Optimization and Control

Apprentissage machine et contrôle stochastique pour un pilotage automatique optimisé des systèmes industriels

Publié le

Auteurs : Victor Bertret

Optimizing aeration control in wastewater treatment plants is crucial to meet both economic and environmental objectives. The development of advanced control strategies, however, is hindered by the difficulty of calibrating reliable predictive models from limited, partial, and noisy data. This thesis proposes a unified methodological framework, from modeling to control, based on state-space stochastic models and data assimilation to jointly estimate process dynamics, reconstruct latent states, and rigorously quantify uncertainties. The comparative study of different model families (mechanistic, grey-box, black-box) and real-time control strategies yields a robust control architecture combining a nonparametric model with Stochastic Dynamic Programming.
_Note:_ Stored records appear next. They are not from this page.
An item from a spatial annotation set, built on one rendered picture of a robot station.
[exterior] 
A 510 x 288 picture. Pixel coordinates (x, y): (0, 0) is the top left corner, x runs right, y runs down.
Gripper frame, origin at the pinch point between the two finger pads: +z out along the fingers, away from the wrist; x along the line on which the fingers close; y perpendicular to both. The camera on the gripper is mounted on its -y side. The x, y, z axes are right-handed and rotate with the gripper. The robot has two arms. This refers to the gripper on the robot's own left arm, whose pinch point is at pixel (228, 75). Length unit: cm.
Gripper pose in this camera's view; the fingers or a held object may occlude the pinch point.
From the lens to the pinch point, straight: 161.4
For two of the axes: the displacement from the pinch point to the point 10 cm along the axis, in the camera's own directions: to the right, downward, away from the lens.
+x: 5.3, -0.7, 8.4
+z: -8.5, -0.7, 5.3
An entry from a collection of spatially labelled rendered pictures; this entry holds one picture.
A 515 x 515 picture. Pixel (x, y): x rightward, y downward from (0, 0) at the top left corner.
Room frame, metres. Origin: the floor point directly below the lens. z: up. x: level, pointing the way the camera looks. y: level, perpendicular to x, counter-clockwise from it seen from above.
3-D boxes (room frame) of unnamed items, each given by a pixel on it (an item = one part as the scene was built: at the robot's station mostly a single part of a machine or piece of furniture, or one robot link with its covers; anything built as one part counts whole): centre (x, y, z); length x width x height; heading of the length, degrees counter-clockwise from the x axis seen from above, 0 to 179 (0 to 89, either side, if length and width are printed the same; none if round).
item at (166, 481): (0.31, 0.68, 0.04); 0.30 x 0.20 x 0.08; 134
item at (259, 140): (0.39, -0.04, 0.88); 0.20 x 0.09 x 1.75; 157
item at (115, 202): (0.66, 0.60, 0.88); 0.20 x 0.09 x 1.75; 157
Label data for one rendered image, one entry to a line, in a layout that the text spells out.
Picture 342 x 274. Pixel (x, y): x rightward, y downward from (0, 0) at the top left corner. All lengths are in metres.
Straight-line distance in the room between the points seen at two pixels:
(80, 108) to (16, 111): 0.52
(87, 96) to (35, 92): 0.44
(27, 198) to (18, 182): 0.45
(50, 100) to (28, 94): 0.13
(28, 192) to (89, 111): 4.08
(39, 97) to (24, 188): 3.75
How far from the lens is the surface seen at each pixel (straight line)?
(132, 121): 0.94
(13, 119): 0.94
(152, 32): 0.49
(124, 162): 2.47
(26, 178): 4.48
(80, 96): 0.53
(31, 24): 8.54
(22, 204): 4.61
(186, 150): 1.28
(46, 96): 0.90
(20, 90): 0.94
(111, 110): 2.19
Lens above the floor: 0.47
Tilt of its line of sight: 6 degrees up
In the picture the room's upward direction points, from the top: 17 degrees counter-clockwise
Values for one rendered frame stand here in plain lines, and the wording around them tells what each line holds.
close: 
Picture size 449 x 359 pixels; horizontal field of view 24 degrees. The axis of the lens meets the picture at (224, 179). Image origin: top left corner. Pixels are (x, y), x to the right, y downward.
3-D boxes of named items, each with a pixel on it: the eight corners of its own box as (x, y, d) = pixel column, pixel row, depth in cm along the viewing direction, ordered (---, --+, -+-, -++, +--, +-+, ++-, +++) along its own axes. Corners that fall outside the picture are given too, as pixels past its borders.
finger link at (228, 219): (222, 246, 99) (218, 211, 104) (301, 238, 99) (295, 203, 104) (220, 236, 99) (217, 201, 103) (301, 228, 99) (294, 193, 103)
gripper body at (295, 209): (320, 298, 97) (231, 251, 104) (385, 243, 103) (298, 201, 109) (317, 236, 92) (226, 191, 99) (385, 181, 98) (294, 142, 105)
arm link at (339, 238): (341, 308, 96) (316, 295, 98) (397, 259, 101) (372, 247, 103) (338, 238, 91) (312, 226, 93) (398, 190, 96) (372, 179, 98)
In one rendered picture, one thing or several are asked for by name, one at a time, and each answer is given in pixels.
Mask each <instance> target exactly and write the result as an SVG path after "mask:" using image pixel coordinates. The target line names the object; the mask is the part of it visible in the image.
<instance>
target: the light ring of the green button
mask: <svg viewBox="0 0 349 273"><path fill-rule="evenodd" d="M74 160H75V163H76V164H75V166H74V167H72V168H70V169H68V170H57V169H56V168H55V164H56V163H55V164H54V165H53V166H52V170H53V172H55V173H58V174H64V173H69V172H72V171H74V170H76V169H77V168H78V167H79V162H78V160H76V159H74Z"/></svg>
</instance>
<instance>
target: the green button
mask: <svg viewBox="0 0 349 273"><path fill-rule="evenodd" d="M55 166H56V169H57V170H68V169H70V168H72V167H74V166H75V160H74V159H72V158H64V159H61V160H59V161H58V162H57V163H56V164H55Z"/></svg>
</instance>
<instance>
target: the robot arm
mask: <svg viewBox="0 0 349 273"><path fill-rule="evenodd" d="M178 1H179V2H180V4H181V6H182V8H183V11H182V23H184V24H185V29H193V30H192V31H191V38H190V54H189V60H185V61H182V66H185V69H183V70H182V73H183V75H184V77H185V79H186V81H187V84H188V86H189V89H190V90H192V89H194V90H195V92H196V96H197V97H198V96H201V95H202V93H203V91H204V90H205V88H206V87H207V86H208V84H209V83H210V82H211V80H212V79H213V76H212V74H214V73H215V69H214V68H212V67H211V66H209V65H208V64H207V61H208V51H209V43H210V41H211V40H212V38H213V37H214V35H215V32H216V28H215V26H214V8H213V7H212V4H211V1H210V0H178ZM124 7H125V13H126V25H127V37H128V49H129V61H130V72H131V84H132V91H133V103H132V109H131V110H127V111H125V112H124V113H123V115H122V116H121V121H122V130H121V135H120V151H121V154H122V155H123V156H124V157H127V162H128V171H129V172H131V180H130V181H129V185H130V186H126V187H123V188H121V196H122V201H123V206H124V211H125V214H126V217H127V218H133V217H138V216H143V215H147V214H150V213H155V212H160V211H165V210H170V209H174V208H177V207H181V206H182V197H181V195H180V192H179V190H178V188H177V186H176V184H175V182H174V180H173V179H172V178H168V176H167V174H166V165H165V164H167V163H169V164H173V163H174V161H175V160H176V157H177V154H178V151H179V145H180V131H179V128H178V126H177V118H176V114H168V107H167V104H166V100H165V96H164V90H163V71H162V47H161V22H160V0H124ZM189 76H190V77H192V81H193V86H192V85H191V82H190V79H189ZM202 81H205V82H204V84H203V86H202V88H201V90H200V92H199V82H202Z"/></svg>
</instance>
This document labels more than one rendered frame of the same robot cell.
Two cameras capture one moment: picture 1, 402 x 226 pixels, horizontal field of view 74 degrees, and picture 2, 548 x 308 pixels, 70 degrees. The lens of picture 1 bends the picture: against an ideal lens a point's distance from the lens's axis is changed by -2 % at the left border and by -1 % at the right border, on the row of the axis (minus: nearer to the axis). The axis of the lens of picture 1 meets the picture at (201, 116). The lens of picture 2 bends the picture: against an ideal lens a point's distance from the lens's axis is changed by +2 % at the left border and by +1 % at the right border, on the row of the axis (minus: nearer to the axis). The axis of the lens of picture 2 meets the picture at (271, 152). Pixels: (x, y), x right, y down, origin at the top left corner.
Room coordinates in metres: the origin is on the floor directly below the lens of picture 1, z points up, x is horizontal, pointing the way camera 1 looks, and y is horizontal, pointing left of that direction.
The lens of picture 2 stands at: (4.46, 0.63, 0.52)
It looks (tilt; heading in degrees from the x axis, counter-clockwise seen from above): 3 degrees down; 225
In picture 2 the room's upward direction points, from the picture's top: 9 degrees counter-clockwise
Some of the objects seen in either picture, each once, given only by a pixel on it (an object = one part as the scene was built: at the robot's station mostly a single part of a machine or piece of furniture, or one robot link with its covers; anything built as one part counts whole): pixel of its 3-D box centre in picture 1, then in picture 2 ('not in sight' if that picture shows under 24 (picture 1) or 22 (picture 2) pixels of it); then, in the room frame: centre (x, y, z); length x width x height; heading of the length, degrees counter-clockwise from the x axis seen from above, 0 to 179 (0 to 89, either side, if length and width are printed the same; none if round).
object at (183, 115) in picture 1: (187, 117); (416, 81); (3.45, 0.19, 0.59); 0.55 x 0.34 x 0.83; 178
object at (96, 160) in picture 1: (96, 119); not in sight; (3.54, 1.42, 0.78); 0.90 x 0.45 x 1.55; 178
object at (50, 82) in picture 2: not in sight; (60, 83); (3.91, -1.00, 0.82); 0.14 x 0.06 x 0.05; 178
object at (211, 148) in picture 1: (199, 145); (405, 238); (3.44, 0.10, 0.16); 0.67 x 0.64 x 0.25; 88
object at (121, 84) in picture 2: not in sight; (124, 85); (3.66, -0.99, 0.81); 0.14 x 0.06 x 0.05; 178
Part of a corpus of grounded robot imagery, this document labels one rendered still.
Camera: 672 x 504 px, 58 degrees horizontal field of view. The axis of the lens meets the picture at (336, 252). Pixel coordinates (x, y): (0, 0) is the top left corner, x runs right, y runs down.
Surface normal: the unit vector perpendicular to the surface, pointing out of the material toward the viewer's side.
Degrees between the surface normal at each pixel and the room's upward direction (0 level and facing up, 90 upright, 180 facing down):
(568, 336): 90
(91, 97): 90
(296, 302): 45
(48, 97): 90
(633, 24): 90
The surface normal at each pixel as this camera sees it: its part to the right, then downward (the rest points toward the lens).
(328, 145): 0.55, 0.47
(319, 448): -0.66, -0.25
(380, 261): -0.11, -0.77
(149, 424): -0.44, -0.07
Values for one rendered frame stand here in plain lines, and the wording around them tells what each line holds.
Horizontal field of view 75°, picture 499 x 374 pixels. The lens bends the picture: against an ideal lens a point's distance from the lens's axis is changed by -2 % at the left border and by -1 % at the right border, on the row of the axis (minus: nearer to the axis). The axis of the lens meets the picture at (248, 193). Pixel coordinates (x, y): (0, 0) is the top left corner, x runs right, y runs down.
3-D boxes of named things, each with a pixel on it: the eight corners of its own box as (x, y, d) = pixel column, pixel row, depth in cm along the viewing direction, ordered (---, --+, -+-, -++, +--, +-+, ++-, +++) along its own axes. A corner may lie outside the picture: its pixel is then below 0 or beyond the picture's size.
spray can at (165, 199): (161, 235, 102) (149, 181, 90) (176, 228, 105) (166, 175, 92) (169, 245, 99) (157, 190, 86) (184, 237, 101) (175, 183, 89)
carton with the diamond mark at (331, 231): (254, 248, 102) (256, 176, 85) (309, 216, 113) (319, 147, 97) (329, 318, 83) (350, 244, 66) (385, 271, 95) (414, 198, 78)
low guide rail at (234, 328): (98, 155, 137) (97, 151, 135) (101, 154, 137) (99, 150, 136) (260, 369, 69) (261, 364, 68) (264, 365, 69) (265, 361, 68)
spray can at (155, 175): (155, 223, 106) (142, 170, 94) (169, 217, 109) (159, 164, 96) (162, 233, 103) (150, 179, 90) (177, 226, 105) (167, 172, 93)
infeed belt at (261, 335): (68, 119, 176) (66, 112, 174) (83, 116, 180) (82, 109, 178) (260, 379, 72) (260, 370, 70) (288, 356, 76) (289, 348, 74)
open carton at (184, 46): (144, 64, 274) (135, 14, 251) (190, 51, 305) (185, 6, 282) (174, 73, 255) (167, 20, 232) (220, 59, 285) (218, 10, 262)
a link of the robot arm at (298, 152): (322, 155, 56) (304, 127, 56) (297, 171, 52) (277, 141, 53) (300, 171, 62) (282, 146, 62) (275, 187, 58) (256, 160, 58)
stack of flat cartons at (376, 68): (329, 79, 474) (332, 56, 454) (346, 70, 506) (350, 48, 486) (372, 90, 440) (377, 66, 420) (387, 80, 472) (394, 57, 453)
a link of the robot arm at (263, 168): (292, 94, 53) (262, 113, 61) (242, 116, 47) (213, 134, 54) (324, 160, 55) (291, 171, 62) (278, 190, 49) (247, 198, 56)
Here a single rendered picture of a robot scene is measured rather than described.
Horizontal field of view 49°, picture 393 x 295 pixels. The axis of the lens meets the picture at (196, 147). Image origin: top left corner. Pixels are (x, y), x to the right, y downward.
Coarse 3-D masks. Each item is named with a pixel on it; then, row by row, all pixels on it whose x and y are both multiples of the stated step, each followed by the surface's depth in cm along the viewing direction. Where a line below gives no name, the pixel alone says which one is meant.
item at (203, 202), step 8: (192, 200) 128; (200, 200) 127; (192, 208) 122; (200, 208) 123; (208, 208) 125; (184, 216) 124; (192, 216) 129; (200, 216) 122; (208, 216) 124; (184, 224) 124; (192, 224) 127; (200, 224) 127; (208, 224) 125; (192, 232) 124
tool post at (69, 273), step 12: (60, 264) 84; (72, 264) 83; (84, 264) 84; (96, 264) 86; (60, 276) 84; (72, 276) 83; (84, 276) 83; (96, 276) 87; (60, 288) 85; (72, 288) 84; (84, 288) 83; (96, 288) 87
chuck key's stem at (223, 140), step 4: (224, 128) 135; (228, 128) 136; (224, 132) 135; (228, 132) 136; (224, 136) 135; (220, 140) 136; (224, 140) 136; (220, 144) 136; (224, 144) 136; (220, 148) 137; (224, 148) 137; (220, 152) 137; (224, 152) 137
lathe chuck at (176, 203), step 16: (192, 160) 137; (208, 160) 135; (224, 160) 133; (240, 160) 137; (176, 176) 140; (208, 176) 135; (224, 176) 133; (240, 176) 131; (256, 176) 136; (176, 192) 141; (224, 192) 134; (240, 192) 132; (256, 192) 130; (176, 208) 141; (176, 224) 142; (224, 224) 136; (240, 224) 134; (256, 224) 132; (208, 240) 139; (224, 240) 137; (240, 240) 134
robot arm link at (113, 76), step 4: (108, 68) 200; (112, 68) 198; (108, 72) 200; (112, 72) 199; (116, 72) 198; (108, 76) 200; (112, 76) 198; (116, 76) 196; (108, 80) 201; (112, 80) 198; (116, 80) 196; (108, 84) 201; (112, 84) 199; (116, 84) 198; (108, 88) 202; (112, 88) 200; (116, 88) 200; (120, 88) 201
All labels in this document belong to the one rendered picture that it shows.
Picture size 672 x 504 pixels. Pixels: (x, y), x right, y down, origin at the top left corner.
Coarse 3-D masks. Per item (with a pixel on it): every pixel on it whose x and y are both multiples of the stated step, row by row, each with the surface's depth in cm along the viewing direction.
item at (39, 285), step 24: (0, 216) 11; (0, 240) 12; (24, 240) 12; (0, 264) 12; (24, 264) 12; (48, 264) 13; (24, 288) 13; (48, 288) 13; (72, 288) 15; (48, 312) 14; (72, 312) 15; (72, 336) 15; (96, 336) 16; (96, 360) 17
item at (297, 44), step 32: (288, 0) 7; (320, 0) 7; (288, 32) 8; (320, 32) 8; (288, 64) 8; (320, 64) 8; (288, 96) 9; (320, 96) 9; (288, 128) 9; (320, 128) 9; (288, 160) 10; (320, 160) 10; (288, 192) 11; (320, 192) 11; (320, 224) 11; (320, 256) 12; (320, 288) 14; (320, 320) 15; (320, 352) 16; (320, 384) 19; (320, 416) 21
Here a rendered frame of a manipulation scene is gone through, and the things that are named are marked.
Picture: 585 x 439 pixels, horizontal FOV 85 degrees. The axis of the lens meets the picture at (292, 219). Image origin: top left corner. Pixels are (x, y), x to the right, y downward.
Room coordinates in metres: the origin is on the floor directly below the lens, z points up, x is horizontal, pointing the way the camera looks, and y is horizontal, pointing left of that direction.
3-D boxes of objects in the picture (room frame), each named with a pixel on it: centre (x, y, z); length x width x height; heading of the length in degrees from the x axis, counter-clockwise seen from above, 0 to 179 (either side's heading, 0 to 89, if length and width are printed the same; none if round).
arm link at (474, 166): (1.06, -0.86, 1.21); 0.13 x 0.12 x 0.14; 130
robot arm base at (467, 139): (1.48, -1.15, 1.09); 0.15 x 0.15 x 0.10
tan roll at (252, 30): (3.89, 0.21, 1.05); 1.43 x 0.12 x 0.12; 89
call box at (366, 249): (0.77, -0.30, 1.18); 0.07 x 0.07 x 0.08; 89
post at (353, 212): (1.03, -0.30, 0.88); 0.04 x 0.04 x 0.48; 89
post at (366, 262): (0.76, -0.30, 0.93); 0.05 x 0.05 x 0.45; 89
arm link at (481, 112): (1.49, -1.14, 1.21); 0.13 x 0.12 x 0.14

This solution is validated in a realistic closed-loop simulation and tested against unmodeled disturbances such as influent variability. This framework is proven to reduce operating costs by 15–25% while ensuring constraint satisfaction, even without prior knowledge of external disturbances. Finally, the study highlights that the controller’s ability to integrate global uncertainty, including unmodeled disturbances, into its decision-making policy is ultimately more decisive for operational performance than pursuing absolute predictive accuracy.